漓鸳身着一袭雪白长裙,面上带着一张精致的百合花面具,手中拽着一根细绳从屋顶飘飘然降下,落在天字一号房窗外。她伸手轻敲窗户三下,随后便不发一言的吊在那里。
屋内一男子应声道:“来者何人?”
她一字一顿的答道:“红颜山庄,荆鸳鸳!”这个名号是她想了好久,绞尽脑汁才想出来的。雇主们都是冲着荆红颜来的,在名号里以荆字为姓,当是最为有气势,再配上取自她原本姓名中的鸳字,荆鸳鸳,多么的华丽。她既得意又骄傲,禁不住整个身子都在晃荡,不过紧接着便看到屋内之人走向窗边的身影,立刻屏息凝气,摆出一个翩然若仙的造型,准备闪亮登场。
只见屋内那人快步走过来,两手一伸,窗户哗啦一声打开,漓鸳长袖一挥,清雅淡香之中片片百合花瓣似飞雪一般飘落室内。密密叠叠的花雨之中,侠女荆鸳鸳闪亮登场。
漓鸳透过花瓣的缝隙窥视对面那男子。这人一身皂衣,大约三十来岁,其气度面貌皆不凡,对她这般煞费苦心的登场设计显然没一份惊诧之感,那面容上虽然带着一丝亲和的微笑,她却知晓此人正在静静地审视着自己。
这间客房有两间,内室门口设上一层轻纱,轻纱外头则是一副晃荡的人眼花缭乱的珠帘。透过这两层屏障,隐隐约约的可以看见内室之中还坐着一个人。那人长相穿着若何一概看不分明,不过视其身形该是男子无疑。在其人身旁的香炉内燃着一簇香,但见轻烟缭绕,丝丝缕缕回旋上升,映衬着薄纱帘幕,氤氲出几许清淡韵致来。

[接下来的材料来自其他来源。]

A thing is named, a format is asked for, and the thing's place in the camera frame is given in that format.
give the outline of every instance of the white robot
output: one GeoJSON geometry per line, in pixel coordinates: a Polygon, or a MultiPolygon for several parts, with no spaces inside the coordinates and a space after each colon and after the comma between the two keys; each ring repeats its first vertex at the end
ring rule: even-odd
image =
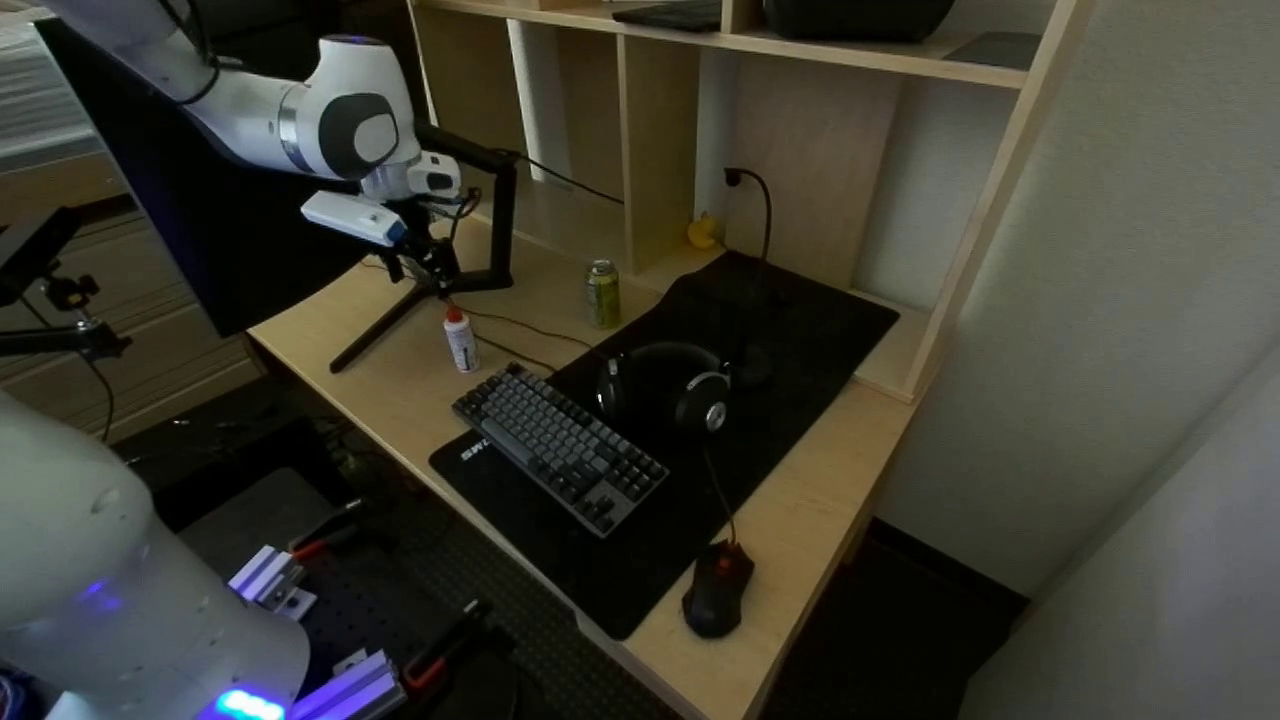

惭愧呀,她自以为文艺,没想到人家比她更文艺。尤其是端坐内室的那一位,竟然给她来一出雾里看花,早知道她就既戴面具又在头上蒙一层纱了。
屋内那男子见她立在窗边岿然不动,俨然一尊塑像,面上露出疑虑之色,说道:“姑娘。”眼神忽然落在她手中的那柄皂影剑上,眸中飞快闪过一丝惊惧,下意识的回头看向内室。不过这也只是眨眼之间的事情,他即刻回头,脸上照旧是一丝亲和之笑,温声道:“荆姑娘,请坐!”
漓鸳谨记最高境界一、三条,先是潇洒的将剑换了只手拿着,然后一言不发默然入座。
皂衣男子一边为她倒茶一边说道:“荆姑娘真乃守时之人,酉时三刻,一分不多,一分不少。方才我们还以为姑娘不会来了,没想到剩下最末一撮沙时,姑娘就在窗边了。待在下开窗,姑娘进屋之后,那撮沙恰好漏完,真真是一粒都不剩。”
漓鸳听闻此言,登时心灰意冷,精心设想出来的惊艳亮相是彻彻底底的失败了。还惊艳亮相呢,观众是一点都没觉察出她那自以为是的风韵,不然哪有闲情逸致去看沙漏。今儿惨败到家了,罢了,这趟任务她不执行了,赶紧回去擦桌子扫地吧。从此以后,再也不出红颜山庄半步,与座椅板凳相伴一生。她心中想的凄然,面上更是不由自主呈现出悲伤的情绪,只不过表情皆为面具所遮蔽,旁人看不出来。